Aurel Munteanu

Personal information
- Full name: Aurel Eugen Munteanu
- Date of birth: 28 January 1955 (age 70)
- Place of birth: Sibiu, Romania
- Position: Defensive midfielder

Senior career*
- Years: Team / Apps / (Gls)
- 1972–1973: CSM Sibiu / 8 / (1)
- 1973–1974: Șoimii Sibiu / 20 / (1)
- 1974–1986: Sportul Studențesc București / 202 / (9)
- 1986–1987: Petrolul Ploiești / 7 / (0)
- Total:  / 237 / (11)

= Aurel Munteanu =

Romanian footballer and businessman (born 1955)

Aurel Eugen Munteanu (born 28 January 1955) is a Romanian former football midfielder.

==Playing career==
Munteanu was born on 28 January 1955 in Sibiu, Romania. He began his senior football career in 1972 at Divizia B club CSM Sibiu, and one year later moved to Șoimii Sibiu in the same league.

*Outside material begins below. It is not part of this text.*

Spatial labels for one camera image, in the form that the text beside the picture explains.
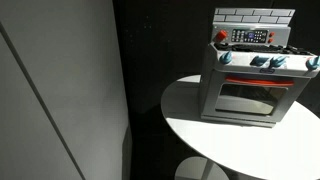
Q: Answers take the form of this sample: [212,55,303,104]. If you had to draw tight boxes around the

After one season he joined Sportul Studențesc București where on 25 August 1974 he made his Divizia A debut under coach Angelo Niculescu in a 2–0 home victory against Universitatea Craiova. His first performance was reaching the 1979 Cupa României final, but coach Mircea Rădulescu did not use him in the eventual 3–0 loss to Steaua București. He helped the team win the 1979–80 Balkans Cup which is the only trophy he won during his career. During his time with The Students, Munteanu made seven appearances in the UEFA Cup over the course of four seasons, helping his side eliminate Olympiacos in the first round of the 1976–77 edition. Subsequently, in the 1984–85 season, in the same round, he played in a historical 1–0 victory against Inter Milan, but did not qualify further as they lost 2–0 in the second leg. In the 1985–86 season, he helped Sportul finish second in the championship.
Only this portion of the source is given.